Si beve tanta ottima Forst, ma anche birre artigianali locali di livello. La sera si possono persino far decantare nel bicchiere gin o whisky distillati nei dintorni. E già a Burgusio, sotto l’abbazia, svettano le prime viti biodinamiche che un’appassionata di origine belghe, Hilde van den Dries, cura con passione, utilizzando persino, invece dei diserbanti, un piccolo gregge di pecore di una razza particolare. L’esempio è stato seguito dal proprietario dell’hotel Garberhof, Klaus Pobitzer, che dopo aver portato la sua struttura d’accoglienza a vincere premi come l’Iconic Award per il design particolare, non si fa problemi a far spazio alle pecore e alle viti nel campo di fronte all’area relax e alla piscina dell’albergo.

Quanto la svolta verde, di cui l’Alta Venosta potrebbe essere l’incubatoio per eccellenza, sia strategica per il futuro stesso del turismo lo si vede anche solo da un piccolo fatto recente: in un’iniziativa che la struttura pubblica del marketing della provincia di Bolzano ha tenuto a Milano il primo ottobre.
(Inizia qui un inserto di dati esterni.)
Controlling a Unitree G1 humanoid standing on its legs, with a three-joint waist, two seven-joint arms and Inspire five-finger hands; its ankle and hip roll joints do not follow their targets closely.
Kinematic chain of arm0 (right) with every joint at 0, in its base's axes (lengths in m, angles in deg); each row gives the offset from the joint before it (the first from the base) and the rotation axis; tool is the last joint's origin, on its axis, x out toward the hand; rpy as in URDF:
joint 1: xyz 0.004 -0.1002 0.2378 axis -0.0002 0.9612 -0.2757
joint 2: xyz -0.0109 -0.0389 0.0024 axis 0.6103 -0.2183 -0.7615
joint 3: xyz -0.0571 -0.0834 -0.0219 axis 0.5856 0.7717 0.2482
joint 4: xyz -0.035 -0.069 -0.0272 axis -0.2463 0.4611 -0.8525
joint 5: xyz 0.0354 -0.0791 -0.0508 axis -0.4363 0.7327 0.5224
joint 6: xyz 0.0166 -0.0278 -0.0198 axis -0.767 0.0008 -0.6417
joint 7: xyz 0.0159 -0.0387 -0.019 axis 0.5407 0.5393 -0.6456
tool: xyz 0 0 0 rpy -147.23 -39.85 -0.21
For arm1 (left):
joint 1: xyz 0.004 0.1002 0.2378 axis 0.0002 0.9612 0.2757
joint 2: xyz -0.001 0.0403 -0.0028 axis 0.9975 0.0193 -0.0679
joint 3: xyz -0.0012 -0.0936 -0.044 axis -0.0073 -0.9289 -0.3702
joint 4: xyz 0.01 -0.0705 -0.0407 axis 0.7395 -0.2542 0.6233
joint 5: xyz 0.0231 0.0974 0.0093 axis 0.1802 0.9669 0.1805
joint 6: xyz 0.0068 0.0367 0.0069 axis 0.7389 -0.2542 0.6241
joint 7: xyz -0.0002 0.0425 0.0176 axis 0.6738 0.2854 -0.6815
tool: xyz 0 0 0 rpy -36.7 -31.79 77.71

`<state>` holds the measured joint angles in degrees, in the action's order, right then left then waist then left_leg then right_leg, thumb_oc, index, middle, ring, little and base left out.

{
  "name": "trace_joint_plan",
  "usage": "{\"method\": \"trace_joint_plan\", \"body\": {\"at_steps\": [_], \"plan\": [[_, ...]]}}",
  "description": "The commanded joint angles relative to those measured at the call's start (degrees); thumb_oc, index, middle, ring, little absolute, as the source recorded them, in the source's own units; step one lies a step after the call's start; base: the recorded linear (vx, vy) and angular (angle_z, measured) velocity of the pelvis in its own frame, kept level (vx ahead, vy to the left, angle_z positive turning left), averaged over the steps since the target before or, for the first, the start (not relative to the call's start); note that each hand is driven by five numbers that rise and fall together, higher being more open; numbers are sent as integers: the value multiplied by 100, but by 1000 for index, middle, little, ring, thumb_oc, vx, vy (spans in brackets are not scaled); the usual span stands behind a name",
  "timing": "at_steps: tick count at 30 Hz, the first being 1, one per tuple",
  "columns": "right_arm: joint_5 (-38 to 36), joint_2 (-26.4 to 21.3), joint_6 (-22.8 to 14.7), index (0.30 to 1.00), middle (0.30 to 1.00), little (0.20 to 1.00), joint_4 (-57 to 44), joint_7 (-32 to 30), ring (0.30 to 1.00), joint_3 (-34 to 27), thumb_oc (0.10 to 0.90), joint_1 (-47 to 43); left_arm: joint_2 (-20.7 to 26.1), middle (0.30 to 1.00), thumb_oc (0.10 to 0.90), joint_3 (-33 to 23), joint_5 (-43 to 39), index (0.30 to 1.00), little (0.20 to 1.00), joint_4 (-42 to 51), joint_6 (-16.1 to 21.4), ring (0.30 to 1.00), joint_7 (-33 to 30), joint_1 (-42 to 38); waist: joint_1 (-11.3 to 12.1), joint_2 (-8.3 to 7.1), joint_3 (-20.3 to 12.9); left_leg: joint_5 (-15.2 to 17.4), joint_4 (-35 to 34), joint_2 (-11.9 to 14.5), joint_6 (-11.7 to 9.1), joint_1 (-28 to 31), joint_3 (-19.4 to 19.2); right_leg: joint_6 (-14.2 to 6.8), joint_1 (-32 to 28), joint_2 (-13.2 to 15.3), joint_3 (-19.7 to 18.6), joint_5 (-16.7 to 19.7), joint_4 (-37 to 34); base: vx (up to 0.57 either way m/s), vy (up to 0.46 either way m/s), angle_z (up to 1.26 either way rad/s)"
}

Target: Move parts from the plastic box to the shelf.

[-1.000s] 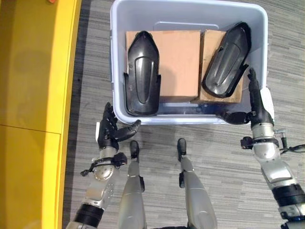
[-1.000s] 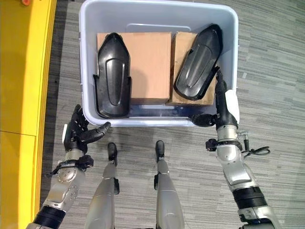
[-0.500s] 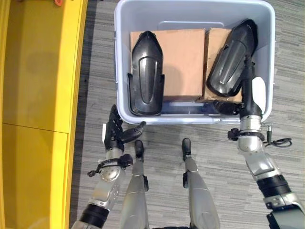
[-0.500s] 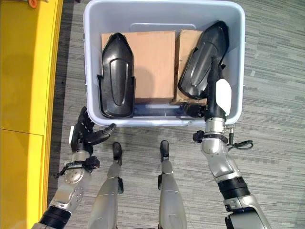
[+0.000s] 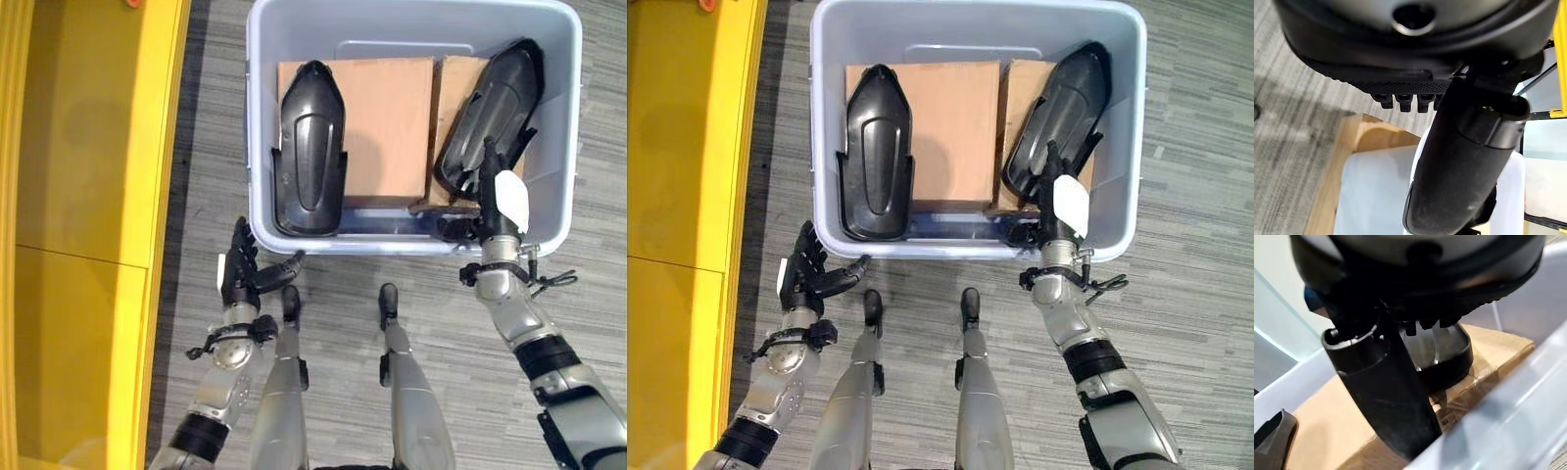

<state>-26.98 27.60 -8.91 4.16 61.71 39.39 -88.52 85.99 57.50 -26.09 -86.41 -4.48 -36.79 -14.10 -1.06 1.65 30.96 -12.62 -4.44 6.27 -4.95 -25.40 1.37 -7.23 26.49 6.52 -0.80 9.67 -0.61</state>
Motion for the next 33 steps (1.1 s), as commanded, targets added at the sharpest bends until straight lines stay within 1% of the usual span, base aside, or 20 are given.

La serata si è svolta tutta intorno al neointegralismo bio-local del mito degli chef altoatesino, il tristellato Norbert Niederkofler. E, tra i personaggi scelti per rappresentare una delle aree più ricche d’Europa (dove il comparto turistico pesa un bel 30 per cento sull’economia), stavolta c’era anche un contadino, Harald Gasser.

Certo, non parliamo di un coltivatore qualunque, ma di un eco-permacultore d’eccellenza, ben noto ai grandi cuochi, che nel maso di famiglia a Barbiano è riuscito a produrre qualcosa come 500 varietà diverse di frutta e verdure e fiori per la cucina, cominciando dal recupero di semi antichi conservati di Austria. Vedere, per credere, il sito della sua Aspinger Raritaten-De horto naturali, anche solo per compulsare la pagina dell’indice delle 14 varietà di carote, delle 12 tipologie di cavoli, delle 9 barbabietole rare.